Data preparation

Motivation

Data preparation often involves massaging attribute values to fit the requirements of operators/ models. For example, some operators cannot handle continuous values, others cannot handle polynomial values, some have problem with missing data.

Changing the range

Ploynominal features can be converted to binomial features using a binary representation.

Binominal features can be treated as numeric inputs.

Continuous valued features can be converted to discrete valued features by binning them. The bins may be defined by a regular grid on the range, or irregularly to ensure roughly equal cardinality.

Dealing with missing values

Continuous missing values can be replaced with average values or with 0’s as appropriate under the circumstances. Nominal missing values can be replaced with the mode. Or missing value may be imputed using various predictive models.
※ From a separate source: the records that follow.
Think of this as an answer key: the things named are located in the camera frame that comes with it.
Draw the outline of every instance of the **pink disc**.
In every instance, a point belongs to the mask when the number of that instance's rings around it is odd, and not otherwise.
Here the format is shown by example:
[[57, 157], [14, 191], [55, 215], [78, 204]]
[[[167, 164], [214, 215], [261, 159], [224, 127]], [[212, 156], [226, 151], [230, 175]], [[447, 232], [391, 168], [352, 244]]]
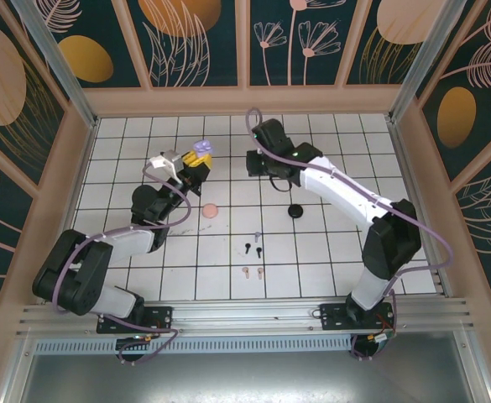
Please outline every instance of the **pink disc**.
[[215, 204], [206, 204], [202, 208], [202, 215], [206, 218], [215, 218], [219, 213], [219, 209]]

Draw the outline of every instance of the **mounting base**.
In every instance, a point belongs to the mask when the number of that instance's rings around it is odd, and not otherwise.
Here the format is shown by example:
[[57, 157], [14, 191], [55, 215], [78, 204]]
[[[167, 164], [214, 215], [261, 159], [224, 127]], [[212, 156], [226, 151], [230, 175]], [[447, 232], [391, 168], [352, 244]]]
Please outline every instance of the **mounting base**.
[[360, 322], [354, 322], [347, 315], [345, 303], [320, 305], [323, 330], [381, 330], [383, 323], [376, 315], [382, 316], [391, 327], [394, 325], [393, 307], [389, 302], [378, 304]]
[[[139, 323], [142, 327], [153, 327], [159, 329], [170, 329], [172, 323], [172, 306], [150, 306], [144, 308], [143, 319]], [[139, 330], [119, 325], [118, 323], [100, 317], [97, 321], [96, 333], [98, 334], [144, 334]]]

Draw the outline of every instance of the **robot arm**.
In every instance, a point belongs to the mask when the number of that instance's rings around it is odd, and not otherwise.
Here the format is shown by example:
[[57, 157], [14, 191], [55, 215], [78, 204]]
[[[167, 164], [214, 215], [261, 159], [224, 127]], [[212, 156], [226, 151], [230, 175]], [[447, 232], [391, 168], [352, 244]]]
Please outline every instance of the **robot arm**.
[[[174, 188], [183, 194], [193, 191], [199, 196], [201, 184], [212, 168], [211, 151], [209, 142], [202, 140], [183, 156], [167, 151], [152, 158], [150, 163], [170, 175], [167, 183]], [[99, 240], [90, 242], [76, 256], [74, 264], [80, 267], [66, 271], [59, 290], [59, 306], [80, 316], [89, 312], [107, 314], [136, 325], [143, 320], [144, 299], [127, 290], [104, 285], [107, 268], [111, 263], [160, 248], [169, 229], [154, 229], [153, 226], [161, 224], [183, 200], [170, 188], [162, 186], [155, 190], [150, 185], [135, 189], [132, 199], [131, 223], [135, 226], [102, 234]], [[60, 235], [34, 279], [36, 296], [51, 301], [66, 261], [86, 238], [85, 234], [73, 229]]]
[[[256, 139], [272, 153], [288, 160], [323, 166], [331, 173], [337, 172], [379, 202], [416, 217], [415, 209], [409, 201], [392, 202], [373, 194], [343, 174], [319, 149], [308, 143], [294, 147], [279, 121], [270, 119], [254, 128], [253, 132]], [[366, 239], [362, 255], [365, 270], [347, 297], [346, 311], [355, 322], [373, 313], [398, 269], [420, 249], [418, 228], [379, 208], [352, 187], [333, 177], [333, 174], [281, 163], [257, 150], [247, 152], [247, 170], [250, 176], [270, 175], [303, 186], [338, 207], [359, 226]]]

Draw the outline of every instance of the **vent grille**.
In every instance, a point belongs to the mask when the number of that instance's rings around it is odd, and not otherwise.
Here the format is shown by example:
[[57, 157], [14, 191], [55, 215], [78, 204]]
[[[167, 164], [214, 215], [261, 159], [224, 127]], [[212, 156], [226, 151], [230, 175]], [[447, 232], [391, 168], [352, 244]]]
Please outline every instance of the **vent grille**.
[[[117, 339], [48, 339], [40, 340], [35, 355], [101, 355], [115, 354]], [[134, 346], [124, 353], [152, 352], [165, 339], [153, 340], [149, 346]], [[349, 350], [348, 335], [273, 336], [231, 338], [177, 338], [161, 353], [289, 353], [299, 351]]]

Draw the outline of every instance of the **black disc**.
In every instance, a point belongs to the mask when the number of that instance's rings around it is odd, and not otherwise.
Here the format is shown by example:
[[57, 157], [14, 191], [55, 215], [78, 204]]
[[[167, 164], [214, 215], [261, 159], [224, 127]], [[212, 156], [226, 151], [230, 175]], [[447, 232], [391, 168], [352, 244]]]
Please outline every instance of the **black disc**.
[[290, 217], [292, 218], [299, 218], [303, 215], [303, 207], [299, 204], [292, 204], [288, 207], [288, 214], [290, 214]]

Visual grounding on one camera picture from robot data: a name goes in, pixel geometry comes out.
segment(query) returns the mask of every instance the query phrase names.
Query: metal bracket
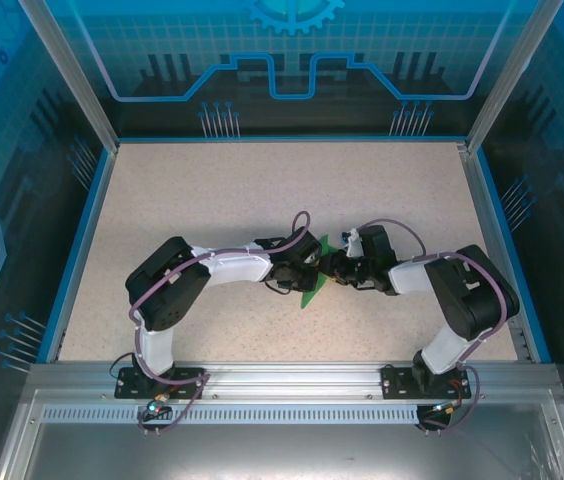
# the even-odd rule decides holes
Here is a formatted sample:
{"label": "metal bracket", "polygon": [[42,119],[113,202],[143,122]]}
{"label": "metal bracket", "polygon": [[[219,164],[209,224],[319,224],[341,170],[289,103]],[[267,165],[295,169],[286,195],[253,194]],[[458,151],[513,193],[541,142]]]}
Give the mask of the metal bracket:
{"label": "metal bracket", "polygon": [[[188,380],[204,375],[204,369],[172,368],[167,373],[169,380]],[[199,386],[196,383],[188,383],[178,387],[177,390],[170,391],[169,396],[172,400],[190,400],[198,388]],[[121,368],[118,373],[114,397],[118,399],[150,400],[166,390],[169,390],[168,385],[148,378],[139,368],[126,367]]]}
{"label": "metal bracket", "polygon": [[467,373],[453,369],[437,375],[426,393],[422,393],[411,367],[387,365],[380,370],[382,398],[384,400],[454,400],[458,391],[449,382],[457,380],[462,385],[462,398],[471,398]]}

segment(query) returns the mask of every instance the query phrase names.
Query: enclosure wall
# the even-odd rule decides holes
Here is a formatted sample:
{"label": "enclosure wall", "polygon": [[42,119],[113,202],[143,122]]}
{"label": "enclosure wall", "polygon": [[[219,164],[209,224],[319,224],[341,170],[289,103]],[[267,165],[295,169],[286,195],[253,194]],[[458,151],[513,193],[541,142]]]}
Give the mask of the enclosure wall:
{"label": "enclosure wall", "polygon": [[536,0],[51,0],[123,137],[465,135]]}
{"label": "enclosure wall", "polygon": [[0,451],[101,154],[19,5],[0,2]]}
{"label": "enclosure wall", "polygon": [[484,144],[549,352],[564,380],[564,4]]}

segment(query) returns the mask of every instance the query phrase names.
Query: speckled tabletop
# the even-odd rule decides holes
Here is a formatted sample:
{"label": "speckled tabletop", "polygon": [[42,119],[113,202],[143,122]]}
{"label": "speckled tabletop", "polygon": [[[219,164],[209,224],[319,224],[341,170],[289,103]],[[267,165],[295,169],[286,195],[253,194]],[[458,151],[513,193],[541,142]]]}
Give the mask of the speckled tabletop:
{"label": "speckled tabletop", "polygon": [[[240,246],[288,235],[299,210],[311,232],[380,216],[408,223],[430,252],[484,246],[454,143],[124,144],[120,148],[60,360],[112,360],[133,349],[124,282],[157,247]],[[388,226],[399,259],[417,243]],[[262,284],[202,292],[176,327],[176,360],[410,360],[444,323],[433,293],[387,297],[331,282],[300,294]],[[514,360],[507,328],[475,358]]]}

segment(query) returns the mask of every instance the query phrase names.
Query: aluminum frame
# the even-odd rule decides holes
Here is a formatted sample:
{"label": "aluminum frame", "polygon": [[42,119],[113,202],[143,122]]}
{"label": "aluminum frame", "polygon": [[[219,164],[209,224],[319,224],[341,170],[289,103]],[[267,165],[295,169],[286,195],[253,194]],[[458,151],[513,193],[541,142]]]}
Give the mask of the aluminum frame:
{"label": "aluminum frame", "polygon": [[[502,275],[511,284],[513,289],[519,292],[520,285],[515,275],[511,258],[507,253],[504,236],[499,228],[495,213],[493,199],[489,195],[486,178],[478,161],[477,154],[469,153],[466,145],[460,143],[458,144],[458,150],[489,258],[502,272]],[[524,302],[520,302],[520,312],[515,317],[509,319],[508,323],[518,358],[520,360],[528,358],[532,362],[540,363],[542,358],[533,337]]]}
{"label": "aluminum frame", "polygon": [[100,105],[60,26],[44,0],[18,0],[64,81],[106,150],[115,154],[120,141]]}
{"label": "aluminum frame", "polygon": [[[406,362],[395,362],[406,366]],[[425,402],[383,400],[380,369],[384,363],[191,363],[211,379],[199,405],[304,404],[416,405]],[[555,365],[476,363],[484,405],[541,405],[556,462],[564,474],[564,391]],[[40,431],[45,406],[143,405],[113,398],[115,381],[104,362],[34,365],[0,459],[0,480],[24,478]]]}
{"label": "aluminum frame", "polygon": [[502,68],[493,89],[491,89],[471,127],[467,136],[469,153],[476,153],[482,145],[515,85],[526,70],[535,50],[544,38],[544,34],[553,23],[562,2],[563,0],[538,1],[538,5],[531,14],[524,31],[516,42],[509,59]]}

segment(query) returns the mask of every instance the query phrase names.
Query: metal extrusion bar
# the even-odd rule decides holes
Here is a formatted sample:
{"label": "metal extrusion bar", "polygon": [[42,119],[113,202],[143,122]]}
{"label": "metal extrusion bar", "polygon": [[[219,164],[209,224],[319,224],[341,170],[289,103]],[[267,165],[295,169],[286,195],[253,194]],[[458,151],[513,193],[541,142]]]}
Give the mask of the metal extrusion bar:
{"label": "metal extrusion bar", "polygon": [[467,136],[469,153],[477,152],[518,80],[551,26],[563,0],[541,0],[524,27],[509,59]]}
{"label": "metal extrusion bar", "polygon": [[[407,362],[391,363],[408,365]],[[384,363],[195,363],[181,366],[202,367],[211,373],[202,400],[192,410],[197,413],[192,414],[191,420],[202,424],[239,420],[239,414],[230,413],[235,411],[263,412],[266,423],[270,415],[279,417],[285,411],[300,410],[307,412],[307,416],[293,417],[291,423],[311,423],[316,419],[316,424],[347,424],[359,423],[358,418],[361,423],[370,424],[378,421],[410,423],[408,417],[398,422],[382,422],[377,415],[378,412],[380,415],[390,411],[410,412],[409,406],[421,403],[382,400],[379,370]],[[564,391],[555,365],[485,362],[474,363],[474,366],[482,383],[481,404],[542,406],[551,441],[556,450],[563,452],[556,461],[564,472]],[[104,362],[59,362],[31,367],[0,459],[0,480],[24,477],[40,423],[54,423],[59,418],[57,415],[62,415],[57,420],[60,423],[84,423],[85,413],[91,415],[95,423],[132,423],[129,418],[135,415],[133,407],[142,408],[143,402],[115,400],[112,395],[115,381],[108,375],[108,368],[108,363]],[[214,410],[223,414],[215,415]],[[108,411],[123,414],[116,421],[112,417],[117,418],[117,414],[110,415]],[[327,412],[327,417],[320,412]]]}
{"label": "metal extrusion bar", "polygon": [[[484,236],[484,243],[489,253],[489,258],[502,272],[511,286],[516,291],[519,291],[513,265],[504,244],[502,231],[498,227],[495,207],[493,206],[493,202],[491,201],[486,187],[484,172],[482,172],[480,168],[477,157],[470,155],[466,151],[466,145],[458,144],[458,150],[460,151],[460,158],[469,185],[469,191],[473,198],[475,211],[480,222],[482,235]],[[523,343],[514,343],[518,358],[520,360],[530,358],[535,362],[541,362],[541,355],[537,349],[536,343],[534,341],[528,341],[529,339],[533,339],[533,335],[524,304],[520,305],[520,312],[509,320],[509,327],[512,330],[515,327],[521,328],[524,335],[525,341]]]}
{"label": "metal extrusion bar", "polygon": [[[407,362],[392,362],[407,367]],[[476,363],[485,404],[538,403],[547,389],[560,388],[554,365]],[[214,400],[227,403],[330,402],[344,404],[435,404],[435,400],[383,400],[380,385],[382,363],[252,364],[182,363],[180,367],[202,367],[211,375],[200,404]],[[119,404],[113,398],[114,381],[108,363],[36,364],[31,367],[22,401],[45,404]],[[68,397],[59,392],[66,392]]]}
{"label": "metal extrusion bar", "polygon": [[111,153],[117,152],[120,142],[113,126],[46,3],[43,0],[19,2],[102,145]]}
Scaling, centering, allowing bias

Motivation

To interpret the model parameters learned using the training data (eg: to see which input component has more predictive value, and to deduce its bias), it is often beneficial to apply a transformation to the input vector.

In the discussion below, we assume that the input has undergone this transformation.

Centering to 0

Let \(\mean\) be the mean of the given training points \(\set{\hat{X^{(i)}}}\). Thence derive the transformation \(X = \hat{X} - \mean\).

Scaling

Let \(S\) be a diagonal matrix with diagonal elements \(1/\stddev_i\), where \(\stddev_i\) is the standard deviation of the input component \(i\). Thence, get the transformation \(SX\).

Constant variable

We assume that the input RV \(X\) includes the constant ‘variable’ \(X_0 = 1\).